### WHAT YOU WILL DO
Go through the data from its first line and retype each line, stopping once the line containing "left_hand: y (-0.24" has been retyped.

### SUPPLIED DATA
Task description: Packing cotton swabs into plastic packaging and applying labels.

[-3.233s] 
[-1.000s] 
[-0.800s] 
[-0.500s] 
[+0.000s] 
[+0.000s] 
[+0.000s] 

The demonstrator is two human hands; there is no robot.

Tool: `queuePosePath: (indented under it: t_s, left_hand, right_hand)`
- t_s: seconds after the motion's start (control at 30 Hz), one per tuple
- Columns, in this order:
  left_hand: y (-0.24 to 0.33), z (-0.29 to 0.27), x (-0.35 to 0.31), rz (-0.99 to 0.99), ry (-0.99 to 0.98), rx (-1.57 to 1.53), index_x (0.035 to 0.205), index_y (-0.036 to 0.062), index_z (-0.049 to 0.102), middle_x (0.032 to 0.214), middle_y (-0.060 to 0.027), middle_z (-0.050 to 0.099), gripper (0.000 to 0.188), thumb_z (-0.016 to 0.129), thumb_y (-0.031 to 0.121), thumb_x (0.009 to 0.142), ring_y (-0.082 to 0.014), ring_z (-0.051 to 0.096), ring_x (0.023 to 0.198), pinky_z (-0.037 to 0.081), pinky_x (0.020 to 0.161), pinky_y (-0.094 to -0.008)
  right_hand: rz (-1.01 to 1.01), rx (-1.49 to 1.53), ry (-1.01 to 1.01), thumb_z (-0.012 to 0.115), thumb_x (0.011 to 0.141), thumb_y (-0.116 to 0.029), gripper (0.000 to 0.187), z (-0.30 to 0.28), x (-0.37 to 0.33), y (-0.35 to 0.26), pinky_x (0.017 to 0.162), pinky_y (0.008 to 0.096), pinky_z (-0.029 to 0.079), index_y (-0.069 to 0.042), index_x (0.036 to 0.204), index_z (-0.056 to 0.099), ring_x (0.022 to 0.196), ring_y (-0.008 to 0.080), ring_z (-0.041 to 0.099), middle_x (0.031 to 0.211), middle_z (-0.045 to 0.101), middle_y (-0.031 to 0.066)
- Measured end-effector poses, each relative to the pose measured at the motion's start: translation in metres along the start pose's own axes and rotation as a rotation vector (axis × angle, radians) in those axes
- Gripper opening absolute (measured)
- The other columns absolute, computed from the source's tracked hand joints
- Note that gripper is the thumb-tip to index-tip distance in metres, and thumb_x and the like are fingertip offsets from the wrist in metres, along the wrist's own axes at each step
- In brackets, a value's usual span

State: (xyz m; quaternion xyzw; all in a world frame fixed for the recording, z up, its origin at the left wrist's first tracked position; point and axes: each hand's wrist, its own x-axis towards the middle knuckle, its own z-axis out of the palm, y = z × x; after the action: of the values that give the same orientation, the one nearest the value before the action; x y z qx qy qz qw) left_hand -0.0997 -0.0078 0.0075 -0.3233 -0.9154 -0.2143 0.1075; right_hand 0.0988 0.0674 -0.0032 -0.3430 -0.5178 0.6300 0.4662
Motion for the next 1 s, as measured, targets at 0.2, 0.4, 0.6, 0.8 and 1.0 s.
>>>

### SOLUTION
Task description: Packing cotton swabs into plastic packaging and applying labels.

[-3.233s] 
[-1.000s] 
[-0.800s] 
[-0.500s] 
[+0.000s] 
[+0.000s] 
[+0.000s] 

The demonstrator is two human hands; there is no robot.

Tool: `queuePosePath: (indented under it: t_s, left_hand, right_hand)`
- t_s: seconds after the motion's start (control at 30 Hz), one per tuple
- Columns, in this order:
  left_hand: y (-0.24 to 0.33), z (-0.29 to 0.27), x (-0.35 to 0.31), rz (-0.99 to 0.99), ry (-0.99 to 0.98), rx (-1.57 to 1.53), index_x (0.035 to 0.205), index_y (-0.036 to 0.062), index_z (-0.049 to 0.102), middle_x (0.032 to 0.214), middle_y (-0.060 to 0.027), middle_z (-0.050 to 0.099), gripper (0.000 to 0.188), thumb_z (-0.016 to 0.129), thumb_y (-0.031 to 0.121), thumb_x (0.009 to 0.142), ring_y (-0.082 to 0.014), ring_z (-0.051 to 0.096), ring_x (0.023 to 0.198), pinky_z (-0.037 to 0.081), pinky_x (0.020 to 0.161), pinky_y (-0.094 to -0.008)

This exercise has now been completed.